▶ **ASSIGNMENT**:
Give back every entry exactly; drop the pictures.

▶ **DATA FOR THIS EXERCISE**:

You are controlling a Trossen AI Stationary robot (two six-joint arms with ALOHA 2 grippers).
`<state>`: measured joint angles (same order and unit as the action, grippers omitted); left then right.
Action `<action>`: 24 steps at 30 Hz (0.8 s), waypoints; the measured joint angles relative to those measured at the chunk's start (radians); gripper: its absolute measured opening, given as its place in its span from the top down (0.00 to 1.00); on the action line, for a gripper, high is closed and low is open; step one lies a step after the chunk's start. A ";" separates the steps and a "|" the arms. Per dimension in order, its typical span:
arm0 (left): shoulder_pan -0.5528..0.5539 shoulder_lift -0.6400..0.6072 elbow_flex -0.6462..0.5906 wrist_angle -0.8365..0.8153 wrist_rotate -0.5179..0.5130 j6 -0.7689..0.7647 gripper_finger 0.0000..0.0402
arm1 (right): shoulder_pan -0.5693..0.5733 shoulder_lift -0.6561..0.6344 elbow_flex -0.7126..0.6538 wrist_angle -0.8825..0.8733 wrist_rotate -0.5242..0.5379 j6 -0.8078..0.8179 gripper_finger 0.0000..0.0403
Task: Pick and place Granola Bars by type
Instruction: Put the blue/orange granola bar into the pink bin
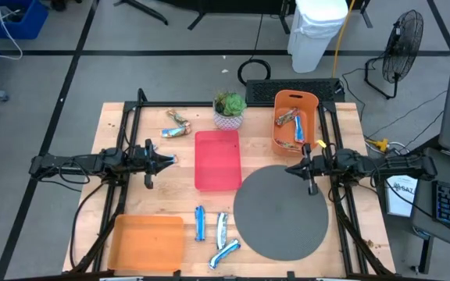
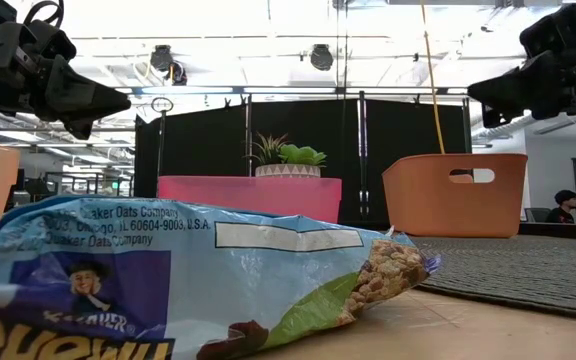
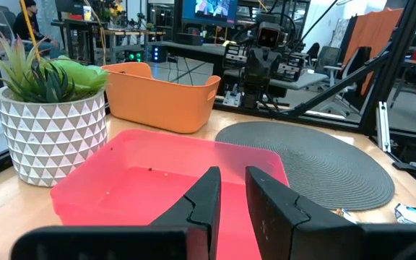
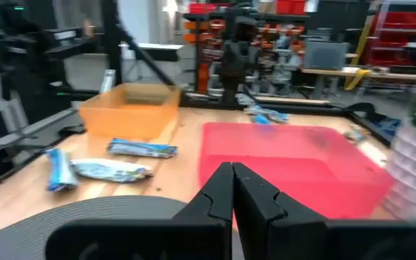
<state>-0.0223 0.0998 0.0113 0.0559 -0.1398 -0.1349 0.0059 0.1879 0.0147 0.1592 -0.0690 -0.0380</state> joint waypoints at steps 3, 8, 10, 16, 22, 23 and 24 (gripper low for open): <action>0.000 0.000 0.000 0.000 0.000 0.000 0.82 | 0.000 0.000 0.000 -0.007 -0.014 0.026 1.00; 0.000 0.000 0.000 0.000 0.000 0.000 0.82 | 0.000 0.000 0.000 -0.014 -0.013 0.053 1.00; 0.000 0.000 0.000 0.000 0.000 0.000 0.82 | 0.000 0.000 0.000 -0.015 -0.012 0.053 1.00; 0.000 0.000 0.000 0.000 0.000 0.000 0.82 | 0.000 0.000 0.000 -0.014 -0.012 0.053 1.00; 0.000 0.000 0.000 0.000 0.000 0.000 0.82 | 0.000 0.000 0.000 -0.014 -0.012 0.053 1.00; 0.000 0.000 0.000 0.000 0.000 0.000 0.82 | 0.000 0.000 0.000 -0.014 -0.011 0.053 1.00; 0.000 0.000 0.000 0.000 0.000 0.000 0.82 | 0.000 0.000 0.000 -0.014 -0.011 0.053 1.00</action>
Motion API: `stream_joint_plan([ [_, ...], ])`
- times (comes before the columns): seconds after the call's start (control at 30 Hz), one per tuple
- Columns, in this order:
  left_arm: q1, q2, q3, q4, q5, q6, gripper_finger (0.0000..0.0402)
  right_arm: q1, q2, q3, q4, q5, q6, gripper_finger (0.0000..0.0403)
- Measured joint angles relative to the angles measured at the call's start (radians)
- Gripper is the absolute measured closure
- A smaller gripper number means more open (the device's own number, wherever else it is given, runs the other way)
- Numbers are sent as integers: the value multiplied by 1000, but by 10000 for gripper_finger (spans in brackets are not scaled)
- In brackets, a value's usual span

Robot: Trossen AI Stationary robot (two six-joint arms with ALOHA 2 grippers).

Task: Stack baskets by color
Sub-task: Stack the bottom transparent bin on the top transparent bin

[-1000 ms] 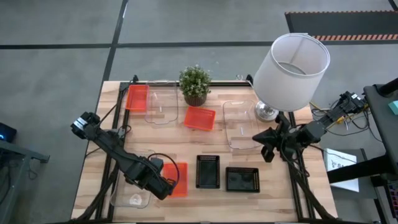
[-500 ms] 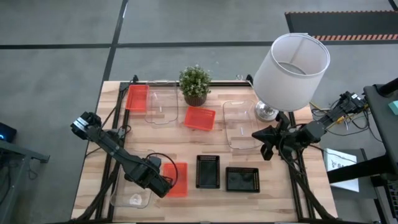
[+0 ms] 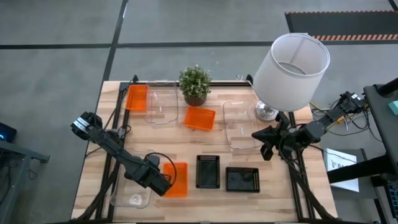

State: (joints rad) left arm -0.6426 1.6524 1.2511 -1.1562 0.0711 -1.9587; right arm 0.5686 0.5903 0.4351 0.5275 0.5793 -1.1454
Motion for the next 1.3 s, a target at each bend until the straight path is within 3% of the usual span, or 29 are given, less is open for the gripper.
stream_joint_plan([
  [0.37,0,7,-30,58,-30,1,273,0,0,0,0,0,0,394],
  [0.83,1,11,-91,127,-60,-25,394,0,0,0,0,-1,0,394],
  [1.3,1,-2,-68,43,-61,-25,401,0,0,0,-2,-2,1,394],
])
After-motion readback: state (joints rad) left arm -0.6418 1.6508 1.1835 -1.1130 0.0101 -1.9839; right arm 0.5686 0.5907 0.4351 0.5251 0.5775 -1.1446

▶ **TASK ANSWER**:
You are controlling a Trossen AI Stationary robot (two six-joint arms with ALOHA 2 grippers).
`<state>`: measured joint angles (same order and unit as the action, grippers omitted); left then right.
Action `<action>`: 24 steps at 30 Hz (0.8 s), waypoints; the measured joint angles relative to those measured at the chunk's start (radians); gripper: its absolute measured opening, given as its place in its span from the top down (0.00 to 1.00); on the action line, for a gripper, high is closed and low is open; step one lies a step after the chunk's start. A ";" separates the steps and a "|" the arms. Per dimension in order, its typical span:
arm0 (left): shoulder_pan -0.5528..0.5539 shoulder_lift -0.6400..0.6072 elbow_flex -0.6462..0.5906 wrist_angle -0.8365..0.8153 wrist_rotate -0.5179..0.5130 j6 -0.7689..0.7647 gripper_finger 0.0000..0.0402
arm1 (right): shoulder_pan -0.5693..0.5733 shoulder_lift -0.6561..0.6344 elbow_flex -0.7126..0.6538 wrist_angle -0.8825..0.8733 wrist_rotate -0.5242..0.5379 j6 -0.8078..0.8179 gripper_finger 0.0000..0.0403
Task: Pick and place Granola Bars by type
Instruction: Put the blue/orange granola bar into the pink bin
<state>-0.0223 0.0998 0.0113 0.0559 -0.1398 -0.1349 0.0059 0.1879 0.0147 0.1592 -0.0690 -0.0380</state> joint waypoints at steps 3, 8, 10, 16, 22, 23 and 24 (gripper low for open): <action>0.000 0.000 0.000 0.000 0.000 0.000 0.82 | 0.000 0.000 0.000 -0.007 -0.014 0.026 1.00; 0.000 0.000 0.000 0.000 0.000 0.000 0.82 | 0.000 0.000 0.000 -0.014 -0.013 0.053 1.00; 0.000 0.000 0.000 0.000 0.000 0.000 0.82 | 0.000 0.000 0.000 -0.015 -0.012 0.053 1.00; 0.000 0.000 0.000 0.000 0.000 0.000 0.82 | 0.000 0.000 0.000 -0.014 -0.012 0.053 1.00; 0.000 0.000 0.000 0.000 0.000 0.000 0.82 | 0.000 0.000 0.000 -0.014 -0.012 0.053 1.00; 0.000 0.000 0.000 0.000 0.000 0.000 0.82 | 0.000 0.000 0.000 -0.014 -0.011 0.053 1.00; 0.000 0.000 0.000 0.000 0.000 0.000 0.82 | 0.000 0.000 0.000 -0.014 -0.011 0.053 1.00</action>
Motion API: `stream_joint_plan([ [_, ...], ])`
- times (comes before the columns): seconds after the call's start (control at 30 Hz), one per tuple
- Columns, in this order:
  left_arm: q1, q2, q3, q4, q5, q6, gripper_finger (0.0000..0.0402)
  right_arm: q1, q2, q3, q4, q5, q6, gripper_finger (0.0000..0.0403)
- Measured joint angles relative to the angles measured at the call's start (radians)
- Gripper is the absolute measured closure
- A smaller gripper number means more open (the device's own number, wherever else it is given, runs the other way)
- Numbers are sent as integers: the value multiplied by 1000, but by 10000 for gripper_finger (spans in brackets are not scaled)
- In brackets, a value's usual span

Robot: Trossen AI Stationary robot (two six-joint arms with ALOHA 2 grippers).

Task: Stack baskets by color
Sub-task: Stack the bottom transparent bin on the top transparent bin

[-1000 ms] 
[-500 ms] 
[+0 ms] 

State: (joints rad) left arm -0.6426 1.6524 1.2511 -1.1562 0.0711 -1.9587; right arm 0.5686 0.5903 0.4351 0.5275 0.5793 -1.1454
Motion for the next 1.3 s, a target at each bend until the straight path is within 3% of the usual span, or 29 are given, less is open for the gripper.
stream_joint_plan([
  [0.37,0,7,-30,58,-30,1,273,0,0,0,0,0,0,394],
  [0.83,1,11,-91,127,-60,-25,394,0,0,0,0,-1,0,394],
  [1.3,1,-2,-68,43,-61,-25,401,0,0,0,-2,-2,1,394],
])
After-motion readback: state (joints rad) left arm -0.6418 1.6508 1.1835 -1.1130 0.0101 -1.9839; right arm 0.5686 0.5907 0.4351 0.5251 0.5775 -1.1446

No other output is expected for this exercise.